2001

Odysée de l' espèce

2001 de Stanley Kubrick ( 1968 )

 

Dans le désert africain, une tribu de singes subit les assauts répétés d’une bande rivale qui lui dispute un point d’eau. La découverte d’un étrange monolithe noir inspire au chef des primates assiégés un geste inédit et décisif. Brandissant un os, Moonwatcher (Daniel Richter) passe à l’attaque et massacre ses adversaires avant de lancer victorieusement son arme en l’air. Le premier instrument est né, la voie est ouverte pour l’Homme… Quatre millions d’années plus tard, un vaisseau spatial évolue en orbite. À son bord, le docteur Floyd (William Sylvester) enquête sur la découverte d’un monolithe noir qui émet d’étranges signaux vers Jupiter. Dix-huit mois plus tard, David Bowman (Keir Dullea) et Frank Pool (Gary Lockwood) font route vers Jupiter à bord de Discovery, sous l’œil attentif du super-ordinateur Hal 9000…


Un an avant que l’homme ne mette le pied sur la Lune, Stanley Kubrick réalise 2001, l’Odyssée de l’espace. La production durera quatre ans, ce qui, au regard des autres films de Kubrick, n’est pas si long ! Si le film est une véritable superproduction de science-fiction, il n’en est pas moins extrêmement secret, d’une nature quasi expérimentale. 2001 est un film avant-gardiste qui frappa soudainement tous ses prédécesseurs de vieillissement. Point de “petits hommes verts” mais un réalisme dans le traitement technique de ce qu’allait devenir le voyage spatial.

Expérience cinématographique hors du commun, 2001 est une grande interrogation métaphysique. Kubrick a d’ailleurs toujours laissé le champ libre aux interprétations et aux extrapolations les plus délirantes. Inutile d’espérer en percer le mystère. Il aborde donc, sans les résoudre, la question de la place de l’homme dans l’univers et de sa destinée, ainsi que celle de l’homme par rapport à la machine. Face à la présence d’Hal, machine qui se détraque sous l’assaut incontrôlé de ses sentiments devenus humains, le vernis de la civilisation craque – comme dans toute l’œuvre de Kubrick –, et c’est en redevenant sauvage que Bowman triomphe de la machine. Pour Michel Ciment, spécialiste du cinéaste : « L’homme dépasse le stade animal par le moyen de la technologie, il atteint le stade de surhomme en se délivrant de cette même technologie » (Kubrick, Calmann-Lévy).
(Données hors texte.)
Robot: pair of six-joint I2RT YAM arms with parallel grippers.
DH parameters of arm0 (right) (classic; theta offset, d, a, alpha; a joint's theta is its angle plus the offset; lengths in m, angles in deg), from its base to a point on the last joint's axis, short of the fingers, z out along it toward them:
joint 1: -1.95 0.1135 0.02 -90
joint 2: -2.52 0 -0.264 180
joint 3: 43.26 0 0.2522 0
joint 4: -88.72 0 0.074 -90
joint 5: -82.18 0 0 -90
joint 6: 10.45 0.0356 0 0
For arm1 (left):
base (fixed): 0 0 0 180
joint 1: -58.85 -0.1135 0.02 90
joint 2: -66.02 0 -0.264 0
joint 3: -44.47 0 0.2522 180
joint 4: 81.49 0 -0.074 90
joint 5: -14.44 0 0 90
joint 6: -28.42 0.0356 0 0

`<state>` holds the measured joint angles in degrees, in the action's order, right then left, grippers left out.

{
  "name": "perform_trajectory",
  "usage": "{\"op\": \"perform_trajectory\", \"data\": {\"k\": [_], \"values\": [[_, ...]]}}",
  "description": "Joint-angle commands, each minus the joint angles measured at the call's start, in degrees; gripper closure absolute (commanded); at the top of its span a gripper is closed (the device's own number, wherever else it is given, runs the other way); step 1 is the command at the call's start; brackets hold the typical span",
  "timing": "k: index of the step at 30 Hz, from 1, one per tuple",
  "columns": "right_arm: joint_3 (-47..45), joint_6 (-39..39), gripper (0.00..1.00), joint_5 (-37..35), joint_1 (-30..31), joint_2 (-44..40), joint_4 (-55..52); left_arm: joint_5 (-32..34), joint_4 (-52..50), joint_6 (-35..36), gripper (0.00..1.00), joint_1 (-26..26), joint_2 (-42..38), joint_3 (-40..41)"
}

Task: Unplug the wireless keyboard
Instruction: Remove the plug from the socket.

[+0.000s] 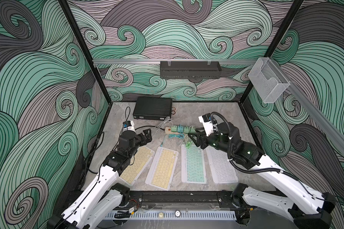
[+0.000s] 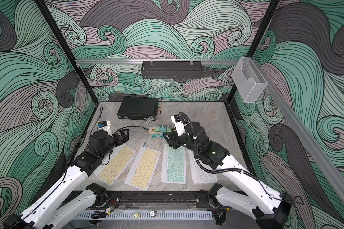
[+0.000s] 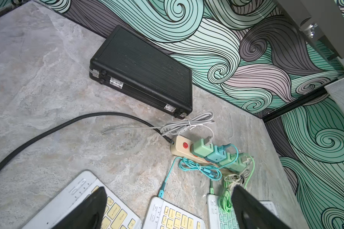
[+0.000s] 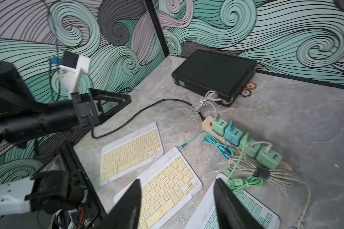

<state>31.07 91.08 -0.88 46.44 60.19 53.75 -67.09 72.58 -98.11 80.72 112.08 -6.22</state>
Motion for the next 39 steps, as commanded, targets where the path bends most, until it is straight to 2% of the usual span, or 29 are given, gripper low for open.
{"op": "perform_trajectory", "data": {"k": [1,3,5,8,11,13,16,21,27,31,35,39], "values": [[3.06,-11.05,0.51,8.49,-0.19,2.42,-5.10,-1.04,-1.74,-2.32,0.01,0.01,0.52,-1.75],[6.52,-14.53,0.53,9.10,-0.20,5.43,-7.89,-4.00,-4.22,-2.65,0.02,0.02,1.93,-3.23],[9.66,-19.81,0.60,11.29,-0.28,8.75,-10.43,-7.22,-7.67,-3.04,0.02,0.02,3.10,-4.94],[11.60,-29.45,0.68,15.98,-0.19,12.82,-11.02,-8.45,-12.75,-2.13,0.02,0.02,3.17,-6.35],[13.96,-34.33,0.68,16.11,-0.65,17.38,-11.75,-6.35,-12.87,0.51,0.02,-0.04,1.65,-4.19],[17.20,-34.64,0.64,16.18,-0.89,20.91,-14.35,-4.46,-8.69,5.36,0.01,-0.04,0.33,-0.06],[19.61,-36.57,0.64,16.14,-0.90,24.13,-15.77,2.47,-2.68,8.43,0.01,-0.13,-0.71,7.24],[22.93,-42.36,0.59,13.75,-1.07,27.97,-18.15,3.43,1.57,10.22,0.02,-0.06,0.99,11.09],[32.88,-47.67,0.62,11.17,-1.43,36.69,-27.50,-1.95,-0.47,8.24,0.03,0.01,4.80,7.82],[44.15,-51.14,0.63,11.02,-1.86,45.29,-38.20,-9.58,-2.34,4.62,0.08,-0.04,7.50,4.59],[53.59,-54.89,0.66,9.88,-2.04,52.88,-46.63,-14.24,-1.77,0.86,0.09,0.02,10.64,2.22],[56.65,-57.54,0.61,8.67,-2.44,57.15,-48.31,-17.10,0.54,-2.22,0.10,0.08,13.26,0.50]]}}
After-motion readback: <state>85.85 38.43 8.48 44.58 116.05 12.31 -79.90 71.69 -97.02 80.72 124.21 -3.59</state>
Les pulsions destructrices de l’homme et la confortable civilisation aux conventions policées sont, comme souvent chez le cinéaste, incompatibles.
Génie de l’image et plasticien hors pair, Stanley Kubrick livre un film d’une beauté assourdissante, poème futuriste devenu mythique. 2001 est une douce chorégraphie, un lent ballet d’astronefs au son du Beau Danube bleu, une perfection formelle mêlée à une ambition intellectuelle sans égale.  
« Loin d’être une vulgaire démonstration d’effets spectaculaires ou un banal space-opera opposant bons et méchants, 2001 confronte l’espèce humaine à sa relativité, sa solitude et sa fragilité dans l’immensité des espaces infinis.  Tant qu’on n’aura pas répondu au triple qui sommes-nous ? D’où venons-nous ? Où allons-nous ?

On revoit encore avec plaisir ce film culte du nouvel Hollywood restauré là ou il doit être vu : dans une salle de cinéma sur un grand écran de la forme du monolithe qui nous fait voyager dans l'espace temps…
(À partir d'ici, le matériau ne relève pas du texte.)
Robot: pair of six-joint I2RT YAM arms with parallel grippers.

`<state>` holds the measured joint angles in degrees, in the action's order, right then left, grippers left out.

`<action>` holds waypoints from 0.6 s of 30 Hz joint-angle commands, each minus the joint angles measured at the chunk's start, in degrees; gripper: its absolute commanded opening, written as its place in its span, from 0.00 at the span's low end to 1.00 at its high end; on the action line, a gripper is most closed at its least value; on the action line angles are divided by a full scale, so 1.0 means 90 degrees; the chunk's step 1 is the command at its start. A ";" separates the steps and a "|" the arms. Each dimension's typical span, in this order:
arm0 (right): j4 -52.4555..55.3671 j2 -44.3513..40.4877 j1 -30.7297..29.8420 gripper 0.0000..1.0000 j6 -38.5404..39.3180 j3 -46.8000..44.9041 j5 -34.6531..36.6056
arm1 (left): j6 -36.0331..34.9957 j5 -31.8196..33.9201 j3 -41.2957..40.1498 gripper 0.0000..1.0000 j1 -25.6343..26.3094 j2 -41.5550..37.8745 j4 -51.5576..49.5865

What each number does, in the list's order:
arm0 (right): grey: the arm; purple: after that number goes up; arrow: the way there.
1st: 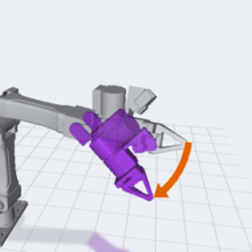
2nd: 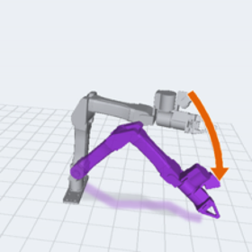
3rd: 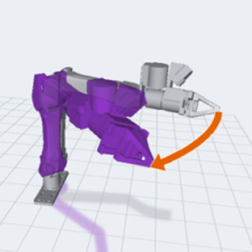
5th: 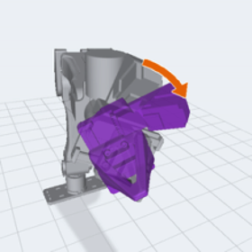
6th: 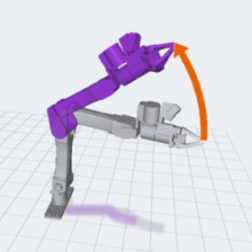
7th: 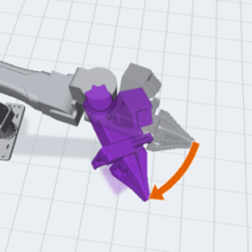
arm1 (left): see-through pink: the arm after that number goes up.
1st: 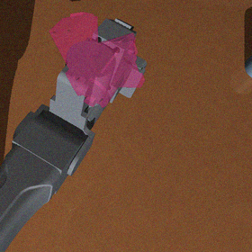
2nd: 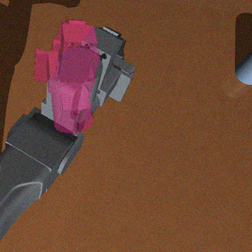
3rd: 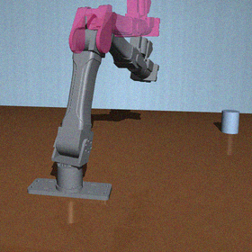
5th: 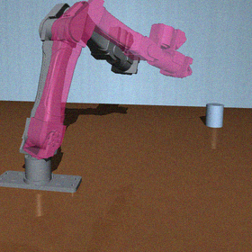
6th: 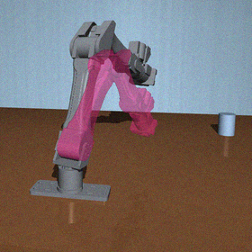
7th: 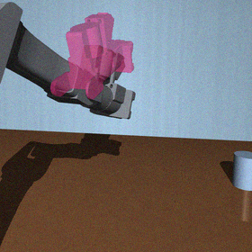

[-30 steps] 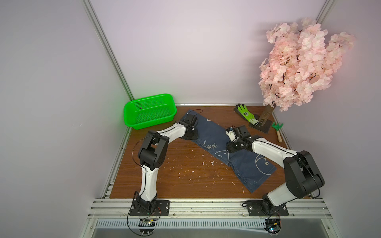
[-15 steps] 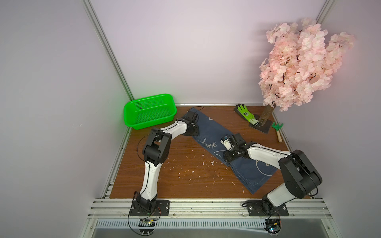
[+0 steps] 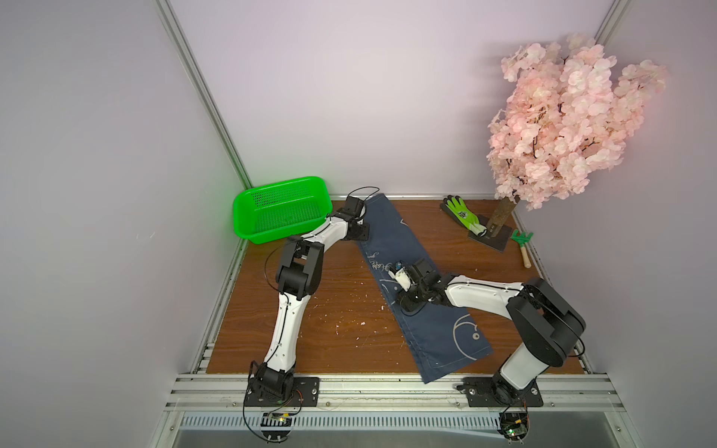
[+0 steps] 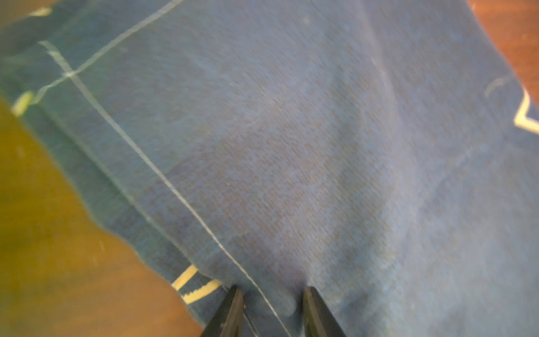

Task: Roll up the pillowcase
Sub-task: Adjust the pillowcase at the center of the board.

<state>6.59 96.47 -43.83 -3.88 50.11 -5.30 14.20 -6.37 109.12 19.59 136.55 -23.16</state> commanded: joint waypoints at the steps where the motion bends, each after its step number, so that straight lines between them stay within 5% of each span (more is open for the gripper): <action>1: 0.0189 0.0346 -0.0278 0.51 -0.0340 0.0123 -0.0446 | -0.0419 -0.0068 0.0350 0.38 -0.0115 0.0504 -0.0376; 11: -0.0076 0.0825 -0.0753 0.52 -0.0361 0.0743 -0.0470 | -0.0739 -0.0269 0.1482 0.38 -0.0214 0.1162 -0.0275; 18: 0.0039 0.0137 -0.0759 0.57 0.0430 0.0775 -0.0442 | -0.0694 -0.0467 0.1518 0.41 -0.0219 0.0875 0.0041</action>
<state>4.05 102.17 -50.17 -3.95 56.86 -6.94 8.49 -9.37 122.32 18.31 144.94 -22.94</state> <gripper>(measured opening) 0.566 0.408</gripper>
Une lecture symbolique du film s'impose : curieusement point d' ET dans cette histoire inspirée d'une nouvelle de Arthur C Clark mais une forme d'intelligence qui n'est pas de ce monde et qui influence notre devenir, faut il y voir la connaissance universelle, la pierre philosophale ou un véhicule ET ?

Ce film novateur nous montre que la connaissance n'est pas synonyme d'intelligence et de science : Dave Bowman tel Ulysse face au Cyclope machine Hal 9000 ira au delà de la porte des étoiles vers une transfiguration radicale, une nouvelle conscience de lui et du devenir de l' homme…

Un film prophétique d'une actualité toujours présente.